→ **THE PROBLEM**:
The data that follows is to be given again, exactly as written.

→ **COLLECTED MATERIAL**:
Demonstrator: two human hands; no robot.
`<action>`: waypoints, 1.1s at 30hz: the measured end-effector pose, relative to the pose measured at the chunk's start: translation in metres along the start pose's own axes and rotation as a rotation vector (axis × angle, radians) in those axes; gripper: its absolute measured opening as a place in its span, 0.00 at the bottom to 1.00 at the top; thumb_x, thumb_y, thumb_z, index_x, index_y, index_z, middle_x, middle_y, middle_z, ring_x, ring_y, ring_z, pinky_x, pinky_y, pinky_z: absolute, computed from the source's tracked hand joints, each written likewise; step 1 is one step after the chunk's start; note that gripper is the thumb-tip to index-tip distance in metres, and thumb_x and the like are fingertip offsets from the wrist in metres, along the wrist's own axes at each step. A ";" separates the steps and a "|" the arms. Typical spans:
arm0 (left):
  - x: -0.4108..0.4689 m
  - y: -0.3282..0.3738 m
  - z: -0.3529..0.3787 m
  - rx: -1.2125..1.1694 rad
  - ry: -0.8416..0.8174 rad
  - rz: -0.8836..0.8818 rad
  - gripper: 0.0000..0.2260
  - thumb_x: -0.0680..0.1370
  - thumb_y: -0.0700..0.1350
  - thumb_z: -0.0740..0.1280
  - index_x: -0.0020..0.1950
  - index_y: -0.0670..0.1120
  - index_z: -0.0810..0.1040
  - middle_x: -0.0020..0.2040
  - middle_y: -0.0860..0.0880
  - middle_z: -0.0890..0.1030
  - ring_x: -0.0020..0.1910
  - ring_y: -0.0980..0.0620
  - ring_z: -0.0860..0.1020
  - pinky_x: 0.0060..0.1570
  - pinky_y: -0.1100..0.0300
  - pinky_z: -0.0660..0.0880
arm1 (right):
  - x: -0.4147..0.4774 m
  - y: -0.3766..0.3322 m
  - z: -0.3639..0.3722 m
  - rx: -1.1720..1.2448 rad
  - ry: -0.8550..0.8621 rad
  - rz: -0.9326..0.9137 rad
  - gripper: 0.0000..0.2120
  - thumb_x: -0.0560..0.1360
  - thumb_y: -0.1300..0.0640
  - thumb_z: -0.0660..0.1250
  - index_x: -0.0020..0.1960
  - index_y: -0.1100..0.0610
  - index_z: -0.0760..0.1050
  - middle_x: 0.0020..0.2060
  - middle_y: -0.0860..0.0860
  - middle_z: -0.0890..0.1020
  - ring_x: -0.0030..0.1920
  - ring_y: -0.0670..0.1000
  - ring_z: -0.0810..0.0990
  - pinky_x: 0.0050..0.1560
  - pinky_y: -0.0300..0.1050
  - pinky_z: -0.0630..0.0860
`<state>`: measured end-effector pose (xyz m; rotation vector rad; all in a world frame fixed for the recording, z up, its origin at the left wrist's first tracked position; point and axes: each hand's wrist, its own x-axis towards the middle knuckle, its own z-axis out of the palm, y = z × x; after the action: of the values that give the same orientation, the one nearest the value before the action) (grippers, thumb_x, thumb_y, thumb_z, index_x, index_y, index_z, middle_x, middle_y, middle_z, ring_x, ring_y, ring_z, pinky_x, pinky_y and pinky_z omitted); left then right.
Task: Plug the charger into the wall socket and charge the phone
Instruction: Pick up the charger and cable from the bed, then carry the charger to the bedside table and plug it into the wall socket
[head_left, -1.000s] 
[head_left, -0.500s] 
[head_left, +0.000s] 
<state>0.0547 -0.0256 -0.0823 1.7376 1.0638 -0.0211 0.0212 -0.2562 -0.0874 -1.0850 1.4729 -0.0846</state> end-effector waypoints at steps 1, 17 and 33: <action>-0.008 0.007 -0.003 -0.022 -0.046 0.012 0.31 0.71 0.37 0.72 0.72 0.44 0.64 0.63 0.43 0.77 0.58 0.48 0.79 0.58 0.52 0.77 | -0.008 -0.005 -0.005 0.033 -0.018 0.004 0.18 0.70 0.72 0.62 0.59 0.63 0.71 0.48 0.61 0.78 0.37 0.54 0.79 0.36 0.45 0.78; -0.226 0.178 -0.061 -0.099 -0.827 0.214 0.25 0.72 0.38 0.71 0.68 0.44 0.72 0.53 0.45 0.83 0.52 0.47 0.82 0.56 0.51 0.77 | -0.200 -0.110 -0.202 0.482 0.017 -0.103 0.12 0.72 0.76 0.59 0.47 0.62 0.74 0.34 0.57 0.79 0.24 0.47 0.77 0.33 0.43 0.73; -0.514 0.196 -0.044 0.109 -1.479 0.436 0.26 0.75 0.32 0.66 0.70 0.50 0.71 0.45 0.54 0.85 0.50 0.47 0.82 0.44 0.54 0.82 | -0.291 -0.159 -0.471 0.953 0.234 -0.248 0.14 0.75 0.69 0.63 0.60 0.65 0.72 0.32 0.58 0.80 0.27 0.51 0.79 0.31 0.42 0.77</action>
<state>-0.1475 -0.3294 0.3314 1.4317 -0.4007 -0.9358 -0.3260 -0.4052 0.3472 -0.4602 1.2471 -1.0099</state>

→ **RESULT OF THE TASK**:
Demonstrator: two human hands; no robot.
`<action>`: waypoints, 1.1s at 30hz: the measured end-effector pose, relative to the pose measured at the chunk's start: translation in metres along the start pose's own axes and rotation as a rotation vector (axis × angle, radians) in those axes; gripper: its absolute measured opening as a place in its span, 0.00 at the bottom to 1.00 at the top; thumb_x, thumb_y, thumb_z, index_x, index_y, index_z, middle_x, middle_y, middle_z, ring_x, ring_y, ring_z, pinky_x, pinky_y, pinky_z: absolute, computed from the source's tracked hand joints, each written likewise; step 1 is one step after the chunk's start; note that gripper is the thumb-tip to index-tip distance in metres, and thumb_x and the like are fingertip offsets from the wrist in metres, along the wrist's own axes at each step. A ";" separates the steps and a "|" the arms. Typical spans:
arm0 (left):
  - x: -0.4108..0.4689 m
  - y: -0.3282..0.3738 m
  - z: -0.3529..0.3787 m
  - rx: -1.2125..1.1694 rad
  - ry: -0.8416..0.8174 rad
  - rz: -0.8836..0.8818 rad
  - gripper: 0.0000..0.2260
  - thumb_x: -0.0680..0.1370
  - thumb_y: -0.0700..0.1350
  - thumb_z: -0.0740..0.1280
  - index_x: -0.0020..0.1950
  - index_y: -0.0670..0.1120
  - index_z: -0.0810..0.1040
  - middle_x: -0.0020..0.2040
  - middle_y: -0.0860..0.0880
  - middle_z: -0.0890..0.1030
  - ring_x: -0.0020..0.1910
  - ring_y: -0.0980..0.0620
  - ring_z: -0.0860..0.1020
  - pinky_x: 0.0060..0.1570
  - pinky_y: -0.1100..0.0300
  - pinky_z: -0.0660..0.0880
arm1 (right):
  - x: -0.4147..0.4774 m
  - y: -0.3766..0.3322 m
  - z: -0.3639..0.3722 m
  - rx: -1.1720..1.2448 rad
  - ry: -0.8550..0.8621 rad
  - rz: -0.9326..0.9137 rad
  - gripper: 0.0000..0.2120
  - thumb_x: -0.0560..0.1360
  - thumb_y: -0.1300..0.0640
  - thumb_z: -0.0660..0.1250
  - index_x: -0.0020..0.1960
  - index_y: -0.1100..0.0610
  - index_z: -0.0760..0.1050
  - middle_x: 0.0020..0.2060
  - middle_y: -0.0860..0.0860
  - middle_z: -0.0890..0.1020
  - ring_x: -0.0030..0.1920
  - ring_y: -0.0670..0.1000
  - ring_z: -0.0810..0.0990
  - pinky_x: 0.0050..0.1560
  - pinky_y: -0.0300..0.1050
  - pinky_z: -0.0630..0.0860
`<state>`: measured end-effector pose (xyz m; rotation vector rad; all in a world frame fixed for the recording, z up, its origin at the left wrist's first tracked position; point and axes: each hand's wrist, its own x-axis towards the middle knuckle, its own z-axis out of the palm, y = z × x; after the action: of the values that give the same orientation, the one nearest the value before the action) (grippers, thumb_x, thumb_y, thumb_z, index_x, index_y, index_z, middle_x, middle_y, middle_z, ring_x, ring_y, ring_z, pinky_x, pinky_y and pinky_z omitted); left then right.
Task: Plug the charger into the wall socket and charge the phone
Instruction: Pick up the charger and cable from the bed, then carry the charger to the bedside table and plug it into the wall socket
[head_left, -1.000s] 
[head_left, -0.500s] 
[head_left, +0.000s] 
<state>0.0547 -0.0256 -0.0823 1.7376 1.0638 -0.0211 0.0212 -0.2562 -0.0874 -1.0850 1.4729 -0.0846</state> end-effector waypoints at steps 1, 17 and 33: <action>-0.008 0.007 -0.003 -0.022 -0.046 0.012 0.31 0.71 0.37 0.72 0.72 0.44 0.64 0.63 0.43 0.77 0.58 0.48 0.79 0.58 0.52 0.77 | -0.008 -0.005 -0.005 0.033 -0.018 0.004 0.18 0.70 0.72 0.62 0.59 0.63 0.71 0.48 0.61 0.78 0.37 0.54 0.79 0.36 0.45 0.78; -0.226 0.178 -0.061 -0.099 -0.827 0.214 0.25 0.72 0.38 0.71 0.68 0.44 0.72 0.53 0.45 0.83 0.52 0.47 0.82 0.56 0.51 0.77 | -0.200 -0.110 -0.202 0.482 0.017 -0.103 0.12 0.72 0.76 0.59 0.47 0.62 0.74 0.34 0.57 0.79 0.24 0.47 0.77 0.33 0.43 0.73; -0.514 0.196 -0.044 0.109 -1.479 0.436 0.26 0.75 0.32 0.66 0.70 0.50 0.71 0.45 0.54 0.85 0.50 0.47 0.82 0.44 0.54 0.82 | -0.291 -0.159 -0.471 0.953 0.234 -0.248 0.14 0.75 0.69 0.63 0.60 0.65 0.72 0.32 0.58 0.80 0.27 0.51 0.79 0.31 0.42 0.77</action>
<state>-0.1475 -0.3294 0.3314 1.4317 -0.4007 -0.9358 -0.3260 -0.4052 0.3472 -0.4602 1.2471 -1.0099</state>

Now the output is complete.